→ THE PROBLEM: Where the string "yellow" occurs in a line of the entries below, copy that line.

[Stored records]
Start of Block

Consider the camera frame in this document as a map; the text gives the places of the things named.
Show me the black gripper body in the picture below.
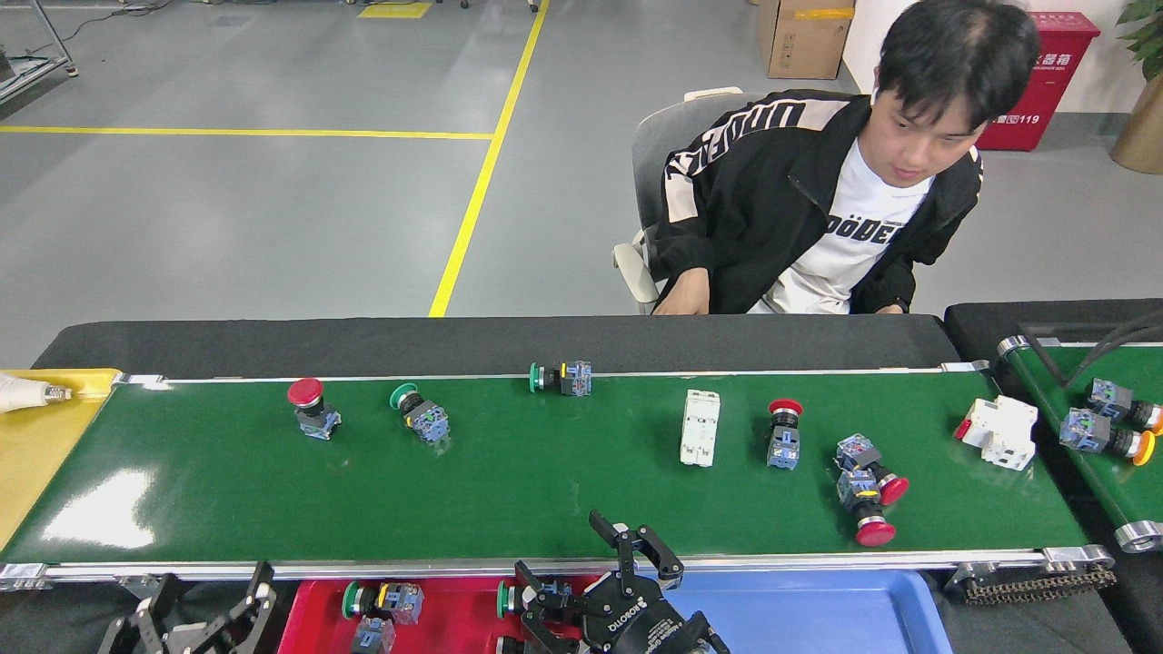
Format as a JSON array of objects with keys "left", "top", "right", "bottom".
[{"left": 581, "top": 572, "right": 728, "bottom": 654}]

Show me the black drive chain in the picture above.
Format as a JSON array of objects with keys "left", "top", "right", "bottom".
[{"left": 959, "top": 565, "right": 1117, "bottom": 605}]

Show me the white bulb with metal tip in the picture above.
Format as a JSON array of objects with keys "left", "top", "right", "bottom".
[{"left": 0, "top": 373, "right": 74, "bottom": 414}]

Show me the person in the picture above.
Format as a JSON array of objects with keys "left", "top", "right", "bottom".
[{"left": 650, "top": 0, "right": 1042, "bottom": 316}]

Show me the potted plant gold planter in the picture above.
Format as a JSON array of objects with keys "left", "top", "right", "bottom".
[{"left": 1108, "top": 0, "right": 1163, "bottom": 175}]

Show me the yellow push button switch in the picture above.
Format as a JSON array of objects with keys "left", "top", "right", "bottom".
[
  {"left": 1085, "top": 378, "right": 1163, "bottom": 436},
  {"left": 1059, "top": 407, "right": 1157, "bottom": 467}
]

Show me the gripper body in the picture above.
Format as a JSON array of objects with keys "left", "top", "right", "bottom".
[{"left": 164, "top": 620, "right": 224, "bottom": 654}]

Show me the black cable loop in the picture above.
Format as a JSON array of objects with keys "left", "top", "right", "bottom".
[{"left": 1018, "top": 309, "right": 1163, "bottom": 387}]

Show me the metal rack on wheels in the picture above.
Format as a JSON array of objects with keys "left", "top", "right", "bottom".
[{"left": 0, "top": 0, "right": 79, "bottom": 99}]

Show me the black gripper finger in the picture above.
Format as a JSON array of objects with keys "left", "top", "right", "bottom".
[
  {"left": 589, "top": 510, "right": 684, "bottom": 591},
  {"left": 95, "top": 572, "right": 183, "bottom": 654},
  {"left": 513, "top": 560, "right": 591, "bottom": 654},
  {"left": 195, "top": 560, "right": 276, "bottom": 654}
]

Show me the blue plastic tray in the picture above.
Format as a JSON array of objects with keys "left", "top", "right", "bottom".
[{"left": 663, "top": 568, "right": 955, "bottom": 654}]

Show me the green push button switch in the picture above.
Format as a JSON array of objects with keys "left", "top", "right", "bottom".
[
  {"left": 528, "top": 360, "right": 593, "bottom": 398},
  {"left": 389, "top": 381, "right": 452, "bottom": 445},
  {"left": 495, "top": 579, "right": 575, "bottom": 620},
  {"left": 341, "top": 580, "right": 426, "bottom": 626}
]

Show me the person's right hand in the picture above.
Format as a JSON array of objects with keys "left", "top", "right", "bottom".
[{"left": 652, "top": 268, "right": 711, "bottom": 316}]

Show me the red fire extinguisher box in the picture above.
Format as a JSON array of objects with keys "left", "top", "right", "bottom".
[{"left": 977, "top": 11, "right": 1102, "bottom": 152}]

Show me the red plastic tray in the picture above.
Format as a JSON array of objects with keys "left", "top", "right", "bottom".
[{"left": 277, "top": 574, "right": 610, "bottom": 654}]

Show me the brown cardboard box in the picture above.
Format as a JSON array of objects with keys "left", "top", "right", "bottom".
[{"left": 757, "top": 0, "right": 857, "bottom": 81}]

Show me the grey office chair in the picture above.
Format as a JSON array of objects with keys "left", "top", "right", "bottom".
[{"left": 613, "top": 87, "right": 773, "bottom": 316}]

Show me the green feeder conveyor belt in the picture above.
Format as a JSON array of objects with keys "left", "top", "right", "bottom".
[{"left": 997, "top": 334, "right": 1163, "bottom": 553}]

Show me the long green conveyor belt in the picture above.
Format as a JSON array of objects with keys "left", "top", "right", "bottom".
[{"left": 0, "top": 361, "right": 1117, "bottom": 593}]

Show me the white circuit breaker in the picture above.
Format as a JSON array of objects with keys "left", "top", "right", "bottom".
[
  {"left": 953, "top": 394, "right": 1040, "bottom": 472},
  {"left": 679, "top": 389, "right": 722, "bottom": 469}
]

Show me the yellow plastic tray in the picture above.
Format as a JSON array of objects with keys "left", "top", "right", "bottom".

End of Block

→ WRITTEN ANSWER:
Show me the yellow push button switch in the picture above.
Show me the yellow plastic tray in the picture above.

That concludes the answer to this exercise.